Random-Access Scanning Techniques

Updated 19 December 2025

Random-access scanning is a technique that retrieves arbitrary data fragments from large, compressed archives using efficient indexing and block-based decoding.
It underpins diverse applications like web archiving, DNA storage, columnar analytics, and neural texture rendering by optimizing latency and I/O overhead.
State-of-the-art methods balance compression efficiency with rapid, selective decoding through innovative code designs and structured index frameworks.

Random-access scanning denotes the capacity to efficiently retrieve arbitrary, small fragments from large datasets or encoded media without the necessity of full decompression or sequential access.
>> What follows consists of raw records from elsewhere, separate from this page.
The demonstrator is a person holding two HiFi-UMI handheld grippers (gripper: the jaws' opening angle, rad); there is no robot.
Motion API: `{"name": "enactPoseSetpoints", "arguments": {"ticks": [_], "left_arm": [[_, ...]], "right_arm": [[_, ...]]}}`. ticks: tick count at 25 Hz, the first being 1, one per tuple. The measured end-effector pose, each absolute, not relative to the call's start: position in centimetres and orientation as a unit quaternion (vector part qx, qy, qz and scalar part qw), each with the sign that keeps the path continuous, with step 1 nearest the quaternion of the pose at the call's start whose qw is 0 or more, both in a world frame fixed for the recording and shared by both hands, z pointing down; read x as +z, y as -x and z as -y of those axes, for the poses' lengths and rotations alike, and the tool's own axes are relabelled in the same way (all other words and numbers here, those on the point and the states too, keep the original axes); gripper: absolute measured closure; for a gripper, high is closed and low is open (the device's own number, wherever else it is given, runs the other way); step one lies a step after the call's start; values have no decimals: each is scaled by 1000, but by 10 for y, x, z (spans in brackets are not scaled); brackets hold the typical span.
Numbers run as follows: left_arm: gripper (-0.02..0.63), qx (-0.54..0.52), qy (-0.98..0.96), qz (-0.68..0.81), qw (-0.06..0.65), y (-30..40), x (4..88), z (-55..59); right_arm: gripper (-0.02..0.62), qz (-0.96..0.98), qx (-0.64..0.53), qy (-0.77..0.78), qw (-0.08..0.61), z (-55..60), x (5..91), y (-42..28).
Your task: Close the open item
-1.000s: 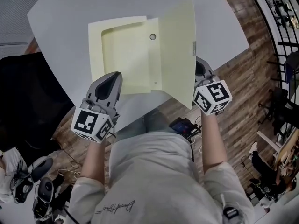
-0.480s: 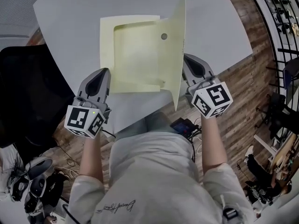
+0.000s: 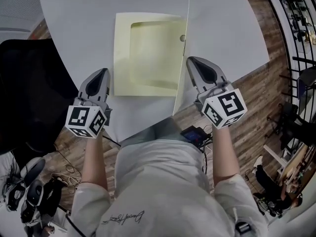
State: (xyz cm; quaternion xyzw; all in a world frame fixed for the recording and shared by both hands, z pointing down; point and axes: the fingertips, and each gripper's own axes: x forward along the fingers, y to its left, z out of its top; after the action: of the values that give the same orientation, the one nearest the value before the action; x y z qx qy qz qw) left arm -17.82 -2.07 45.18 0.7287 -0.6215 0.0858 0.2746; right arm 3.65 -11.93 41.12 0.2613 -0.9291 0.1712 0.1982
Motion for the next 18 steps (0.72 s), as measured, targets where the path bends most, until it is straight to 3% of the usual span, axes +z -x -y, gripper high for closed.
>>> {"name": "enactPoseSetpoints", "arguments": {"ticks": [18], "left_arm": [[597, 126, -718, 603, 324, 186, 538, 24]], "right_arm": [[583, 921, 168, -243, 253, 110, 432, -4]]}}
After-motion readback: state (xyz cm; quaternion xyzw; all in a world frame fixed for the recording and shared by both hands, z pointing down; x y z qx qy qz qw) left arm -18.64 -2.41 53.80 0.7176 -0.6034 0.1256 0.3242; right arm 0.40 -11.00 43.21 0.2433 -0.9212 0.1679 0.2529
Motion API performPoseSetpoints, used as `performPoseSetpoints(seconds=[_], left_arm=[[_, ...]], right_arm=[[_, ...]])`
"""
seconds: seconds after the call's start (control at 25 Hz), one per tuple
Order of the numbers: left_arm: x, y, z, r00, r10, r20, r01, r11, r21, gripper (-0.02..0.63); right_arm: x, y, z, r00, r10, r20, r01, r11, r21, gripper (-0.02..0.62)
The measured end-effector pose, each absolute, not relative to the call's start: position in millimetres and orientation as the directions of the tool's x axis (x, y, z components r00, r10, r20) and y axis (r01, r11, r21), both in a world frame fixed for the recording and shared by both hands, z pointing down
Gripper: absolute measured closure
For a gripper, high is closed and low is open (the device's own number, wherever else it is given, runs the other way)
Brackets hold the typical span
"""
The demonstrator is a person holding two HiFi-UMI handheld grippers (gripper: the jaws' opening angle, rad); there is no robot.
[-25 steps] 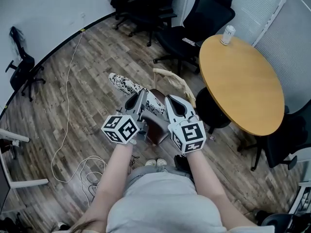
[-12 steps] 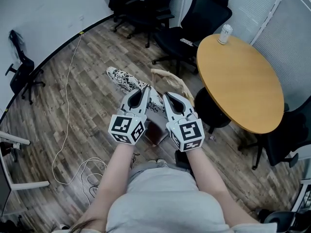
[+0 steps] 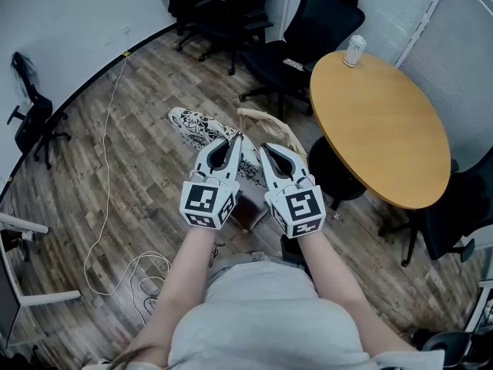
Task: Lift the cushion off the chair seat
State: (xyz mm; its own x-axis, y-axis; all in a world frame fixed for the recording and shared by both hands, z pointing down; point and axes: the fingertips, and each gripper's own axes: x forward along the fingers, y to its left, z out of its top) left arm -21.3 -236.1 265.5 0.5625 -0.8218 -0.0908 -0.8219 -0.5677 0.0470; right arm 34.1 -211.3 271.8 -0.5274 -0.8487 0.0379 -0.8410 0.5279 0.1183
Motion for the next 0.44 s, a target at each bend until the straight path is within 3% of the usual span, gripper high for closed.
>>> performPoseSetpoints(seconds=[0.44], left_arm=[[-11.8,-242.2,261.9,0.578,-0.811,-0.093,-0.815,-0.579,-0.02,0.591]], right_arm=[[33.9,-223.1,271.2,-0.521,-0.853,0.025,-0.846,0.519,0.123,0.571]])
The paradigm underpins numerous applications: web archiving, DNA molecular storage, NVMe-backed columnar analytics, and real-time texture decompression in graphics rendering. At its core, random-access scanning demands indexing structures, encoding layouts, and code designs that minimize both I/O and computational amplification for point queries, while maximizing compression/encoding efficiency. The following sections synthesize state-of-the-art approaches and theoretical frameworks for random-access scanning, as exemplified by compression in repetitive archives (Petri et al., 2016), DNA strand recovery (Boruchovsky et al., 21 Jan 2025, Gruica et al., 2024), adaptive columnar storage (Pace et al., 21 Apr 2025), and neural graphics texture decoding (Farhadzadeh et al., 2024).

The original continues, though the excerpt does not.